A judgement handed down on Thursday means that dozens of people, and potentially hundreds, could have been wrongly placed in immigration removal centres while their claims were considered under the Dublin III regulation.
Under Dublin III, asylum seekers must claim asylum in the first safe country they arrive in. If they arrive in the UK and claim asylum and they passed through another safe country first, the Home Office can send them back to that country.
The law states that the government can detain people being assessed under the regulation if they are at "significant risk of absconding".
But the appellants in the case, five men from Iraq and Afghanistan who were detained between January 2014 and March 2017, were not, by the Home Office’s admission, deemed to be in this category.
The judgment means that anybody detained under Dublin III regulations from 1 January 2014, when it came into force, until 15 March 2017, were unlawfully detained, as the domestic law at the time set out no criteria for their “risk of absconding”.
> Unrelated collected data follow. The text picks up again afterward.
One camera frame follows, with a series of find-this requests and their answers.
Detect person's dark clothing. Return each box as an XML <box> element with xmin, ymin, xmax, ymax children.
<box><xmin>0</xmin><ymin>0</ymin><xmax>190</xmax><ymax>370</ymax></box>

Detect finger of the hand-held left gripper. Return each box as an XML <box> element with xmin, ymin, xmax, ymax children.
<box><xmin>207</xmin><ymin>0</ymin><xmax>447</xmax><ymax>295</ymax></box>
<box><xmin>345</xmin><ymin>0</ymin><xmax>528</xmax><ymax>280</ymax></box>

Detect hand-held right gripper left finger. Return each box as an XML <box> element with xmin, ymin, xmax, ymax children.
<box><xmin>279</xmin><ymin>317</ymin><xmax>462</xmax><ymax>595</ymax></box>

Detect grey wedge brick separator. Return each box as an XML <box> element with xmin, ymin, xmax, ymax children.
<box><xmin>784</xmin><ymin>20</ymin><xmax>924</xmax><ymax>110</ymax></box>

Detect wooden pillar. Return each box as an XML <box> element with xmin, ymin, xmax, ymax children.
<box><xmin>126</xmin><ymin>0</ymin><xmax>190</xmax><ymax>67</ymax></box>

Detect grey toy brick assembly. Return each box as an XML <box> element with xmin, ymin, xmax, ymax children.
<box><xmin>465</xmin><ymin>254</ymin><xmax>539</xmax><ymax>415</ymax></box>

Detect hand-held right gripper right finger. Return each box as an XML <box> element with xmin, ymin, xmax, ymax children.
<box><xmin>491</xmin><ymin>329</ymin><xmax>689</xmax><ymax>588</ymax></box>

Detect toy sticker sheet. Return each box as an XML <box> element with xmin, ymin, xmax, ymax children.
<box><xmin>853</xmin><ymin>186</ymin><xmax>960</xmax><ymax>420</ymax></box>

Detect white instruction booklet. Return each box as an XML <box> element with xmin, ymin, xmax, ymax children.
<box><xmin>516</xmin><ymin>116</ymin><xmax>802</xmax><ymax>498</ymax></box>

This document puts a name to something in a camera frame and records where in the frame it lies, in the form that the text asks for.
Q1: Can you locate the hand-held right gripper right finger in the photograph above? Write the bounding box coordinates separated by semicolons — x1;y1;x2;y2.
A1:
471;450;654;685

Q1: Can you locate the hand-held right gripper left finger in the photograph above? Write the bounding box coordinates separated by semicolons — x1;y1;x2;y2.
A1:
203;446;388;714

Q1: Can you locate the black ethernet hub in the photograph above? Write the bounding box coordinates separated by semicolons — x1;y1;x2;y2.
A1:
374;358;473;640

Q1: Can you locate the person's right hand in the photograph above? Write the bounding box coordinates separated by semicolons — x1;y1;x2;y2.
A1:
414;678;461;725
Bahar Ata of Duncan Lewis Solicitors, the firm that represented the detainees, said the implications of the ruling were “widespread” and that while it was difficult to say how many people would be affected, it was dozens and could possibly run into the hundreds.
She told The Independent the case demonstrated “yet another example of [Home Office] policy of unlawfully detaining asylum seekers, without proper consideration of their claims”.
It comes after it emerged that asylum seekers were being left to “languish” in removal centres for months on end after being granted bail because the Home Office refused to fulfil its duty to provide asylum accommodation to enable their release.
The government has also recently been accused of waiting for migrants and asylum seekers to “give up” and leave the country by holding them in detention rather than resolving their cases efficiently.
A Home Office spokesperson said: “We are disappointed with the court’s ruling and are carefully considering the next steps.”